The advice comes as two men are due to appear in court in Draguignan (Var) for offering fake flats for rent in Saint-Raphaël, a resort town on the Côte d'Azur, and in the Pyrénées-Orientales.

The properties advertised by the accused were based on genuine tourist accommodation listed elsewhere. The details had been used to make the scam look more convincing, and nearly 50 people fell for it.

Read more: Couple in France sentenced for €43,647 holiday home scam

Nicolas Caravokiros, the police commissioner for the Fréjus-Saint-Raphaël district, told Var-Matin that holidaymakers should do their homework before booking a place to stay.

“Find out if the advert has been reported on forums specialising in scams, and ideally send it to someone actually based in the location. Or go through specialised rental websites, which will have carried out a minimum of checks.”

He added: “You should give preference to telephone contacts and don’t hesitate to ask the person you are speaking to about the distance of the accommodation from the beaches, the shops in the area, etc.”

He said the two men arrested in connection with the Saint-Raphaël plot, who both hailed from Lyon, would have struggled to answer these questions.

Future of Paris metro turnstiles in doubt

A report due at the end of April is expected to shed light on the viability of replacing turnstiles on the Paris metro with automatic doors.

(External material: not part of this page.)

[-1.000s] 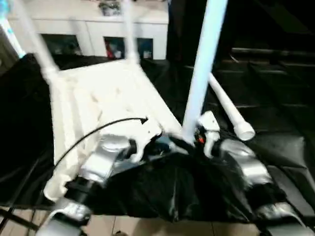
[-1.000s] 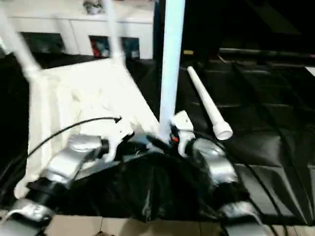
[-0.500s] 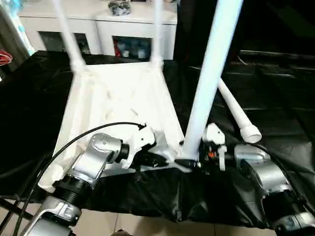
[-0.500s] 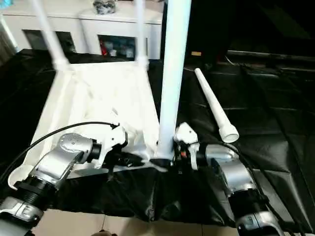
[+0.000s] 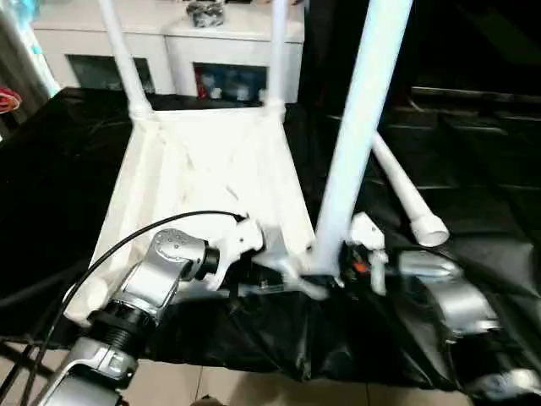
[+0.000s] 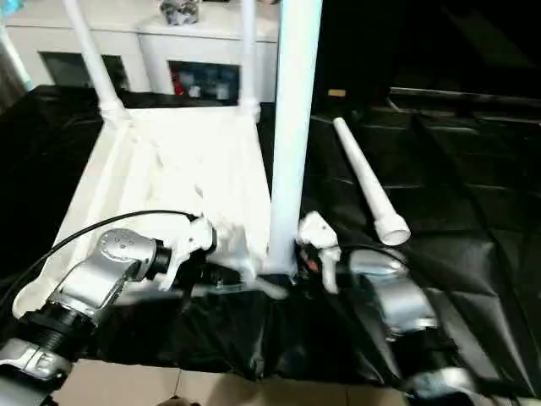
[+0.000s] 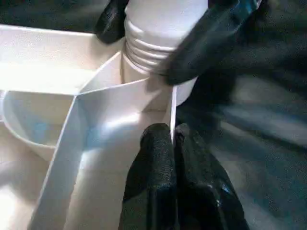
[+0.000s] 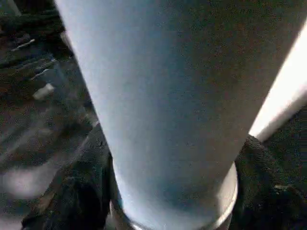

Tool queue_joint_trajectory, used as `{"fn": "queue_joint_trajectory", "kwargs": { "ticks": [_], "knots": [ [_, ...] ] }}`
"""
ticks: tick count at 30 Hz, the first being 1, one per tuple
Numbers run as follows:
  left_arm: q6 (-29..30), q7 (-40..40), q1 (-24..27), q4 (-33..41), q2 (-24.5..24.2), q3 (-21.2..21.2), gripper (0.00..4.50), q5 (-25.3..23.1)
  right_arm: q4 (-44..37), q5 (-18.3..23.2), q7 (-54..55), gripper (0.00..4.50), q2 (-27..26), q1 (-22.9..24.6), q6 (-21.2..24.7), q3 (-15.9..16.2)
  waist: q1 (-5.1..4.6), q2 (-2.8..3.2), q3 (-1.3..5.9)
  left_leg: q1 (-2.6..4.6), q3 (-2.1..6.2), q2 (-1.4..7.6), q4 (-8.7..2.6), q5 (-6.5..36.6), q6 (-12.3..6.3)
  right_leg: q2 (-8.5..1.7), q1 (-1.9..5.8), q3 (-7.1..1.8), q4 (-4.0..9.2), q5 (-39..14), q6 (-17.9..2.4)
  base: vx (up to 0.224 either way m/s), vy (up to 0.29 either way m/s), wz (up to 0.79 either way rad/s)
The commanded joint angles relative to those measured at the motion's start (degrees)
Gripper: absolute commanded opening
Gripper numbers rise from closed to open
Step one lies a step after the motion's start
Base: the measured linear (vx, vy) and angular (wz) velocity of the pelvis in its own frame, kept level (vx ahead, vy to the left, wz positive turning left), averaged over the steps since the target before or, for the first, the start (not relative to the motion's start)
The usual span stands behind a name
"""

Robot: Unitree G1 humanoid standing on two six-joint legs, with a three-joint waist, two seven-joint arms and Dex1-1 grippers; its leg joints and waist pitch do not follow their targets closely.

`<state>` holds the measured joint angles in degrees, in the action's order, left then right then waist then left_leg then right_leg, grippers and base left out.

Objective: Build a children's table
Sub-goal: Rotate leg to tighten

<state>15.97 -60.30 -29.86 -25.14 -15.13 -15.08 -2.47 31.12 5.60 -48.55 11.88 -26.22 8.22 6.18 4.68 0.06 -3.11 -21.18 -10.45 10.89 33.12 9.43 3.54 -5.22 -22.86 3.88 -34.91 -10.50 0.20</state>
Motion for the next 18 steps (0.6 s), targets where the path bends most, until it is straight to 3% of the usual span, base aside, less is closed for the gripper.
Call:
{"fn": "queue_joint_trajectory", "kwargs": {
  "ticks": [1, 2, 4, 6, 7, 11, 12, 14, 16, 18],
  "knots": [
    [1.16, 4.23, -1.89, 1.59, 5.25, -1.79, 0.00, 0.94, 4.32, -1.18, 8.07, 2.72, -4.50, -1.68, -0.19, 1.04, -0.47, -0.32, 2.89, 0.74, 1.51, 1.99, -4.43, 22.37, 1.94, -3.79, 1.92, -1.92, 6.05, -31.97, -7.69, 0.000, 0.000, 0.00],
    [2.53, 7.08, -2.12, 1.52, 6.26, -1.18, 0.00, 0.45, 5.54, -0.75, 10.77, 2.72, -5.79, -2.34, -0.21, -0.07, -0.88, -0.30, 2.95, 0.43, 1.81, 1.83, -4.51, 22.73, 2.04, -3.79, 2.18, -1.63, 6.49, -33.58, -6.29, 0.000, 0.000, 0.00],
    [5.15, 12.99, -2.70, 1.11, 8.55, 0.60, 0.00, -0.11, 7.42, -0.25, 14.94, 2.72, -7.88, -3.43, -0.80, -1.64, -1.69, -0.32, 3.15, 0.68, 1.87, 1.87, -4.41, 23.35, 1.58, -3.60, 1.95, -1.57, 6.64, -31.52, -6.53, 0.000, 0.000, 0.00],
    [6.37, 16.79, -2.82, 1.52, 10.87, 1.74, 0.00, -0.12, 9.28, -0.91, 18.73, 2.72, -9.76, -4.60, -1.56, -2.29, -1.66, -0.29, 3.27, 0.67, 1.58, 1.89, -4.41, 21.62, 0.60, -3.45, 1.79, -1.86, 6.53, -27.75, -7.80, 0.000, 0.000, 0.00],
    [6.56, 17.32, -2.72, 1.86, 11.44, 1.77, 0.00, -0.12, 9.76, -1.08, 19.31, 2.72, -10.28, -4.93, -1.91, -2.42, -1.78, -0.61, 3.35, 0.51, 1.47, 1.88, -4.39, 21.01, 0.33, -3.40, 1.89, -1.89, 6.38, -26.40, -8.30, 0.000, 0.000, 0.00],
    [6.73, 18.12, -2.24, 2.79, 13.40, 1.24, 0.00, -0.23, 11.78, -0.66, 18.92, 2.72, -11.83, -6.48, -3.90, -3.34, -1.60, -0.61, 3.70, 0.16, 1.06, 1.91, -4.18, 16.67, -1.56, -3.26, 2.35, -2.12, 5.52, -17.93, -10.69, 0.000, 0.000, 0.00],
    [6.90, 18.27, -2.21, 2.90, 13.59, 1.10, 0.00, -0.22, 12.22, -0.36, 18.59, 3.07, -11.87, -6.75, -4.22, -3.69, -1.57, -0.62, 3.77, 0.20, 0.93, 1.93, -4.06, 15.53, -2.18, -3.21, 2.40, -2.18, 5.30, -16.01, -11.40, 0.000, 0.000, 0.00],
    [7.08, 18.40, -2.19, 3.04, 13.71, 0.96, 0.00, -0.18, 12.43, 0.03, 18.19, 3.07, -11.81, -6.90, -4.32, -4.01, -1.41, -0.57, 3.81, 0.15, 0.78, 1.88, -3.89, 14.17, -2.88, -3.25, 2.50, -2.20, 5.18, -14.45, -12.05, 0.000, 0.000, 0.00],
    [7.28, 18.37, -2.24, 3.15, 13.70, 0.74, 0.00, -0.01, 11.88, 0.11, 17.46, 3.47, -11.28, -6.70, -4.34, -3.75, -1.24, -0.46, 3.90, 0.17, 0.70, 1.87, -3.78, 12.80, -3.39, -3.18, 2.58, -2.20, 4.98, -12.82, -12.49, 0.000, 0.000, 0.00],
    [7.53, 18.22, -2.23, 3.32, 13.61, 0.49, 0.00, 0.15, 11.56, -0.44, 17.85, 3.49, -10.94, -6.48, -4.95, -3.53, -1.15, -0.46, 3.95, 0.12, 0.60, 1.87, -3.70, 11.41, -4.04, -3.06, 2.70, -2.16, 4.74, -10.26, -13.22, 0.000, 0.000, 0.00]
  ]
}}
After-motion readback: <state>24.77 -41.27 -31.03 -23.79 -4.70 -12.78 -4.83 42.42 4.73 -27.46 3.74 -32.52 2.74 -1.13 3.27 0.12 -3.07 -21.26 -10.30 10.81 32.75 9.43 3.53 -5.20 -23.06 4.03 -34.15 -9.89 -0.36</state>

According to an article in Le Monde, the head of Paris’s RATP public transport network, Jean Castex, is strongly in favour of the upgrades, recently putting it at the top of a list of recommendations for government inspectors tasked with costing and evaluating the city’s public transport needs.

He claims turnstiles slow down the flow of passengers, and is reportedly fed up with seeing parents and tourists get stuck in them with pushchairs and suitcases.

Read more: Ile-de-France starts phasing out paper Paris Métro tickets

The cost of replacing them all is estimated at €60million, but there are already plans to remove them in certain stations, including Trocadéro, Porte de Saint-Cloud and La Défense, to improve traffic flow ahead of the Olympic Games.

Brittany Ferries reports rise in pet travel

More than 40,000 more pets travelled on Brittany Ferries in 2022 compared to 2021, the transport operator has revealed.

The company, which last year added 28 pet-friendly cabins to the Pont-Aven, which sails between Cork and Roscoff, says Covid may have changed people’s habits.

Some 75,000 pets accompanied their owners on its routes last year – an increase of 114% on the previous 12 months.

Read more: Reader's tip on pet passport after cat issues boarding UK-France ferry

Hugh Bruton, general manager of Brittany Ferries in Ireland said: “Over the past year, we have seen more and more tourists opting to bring their pets along with them on holiday, and are choosing ferry travel as an accessible and safe voyage for their pets.

“Particularly since Covid, people are spending so much more time at home and are finding it harder to leave their pets for longer periods.”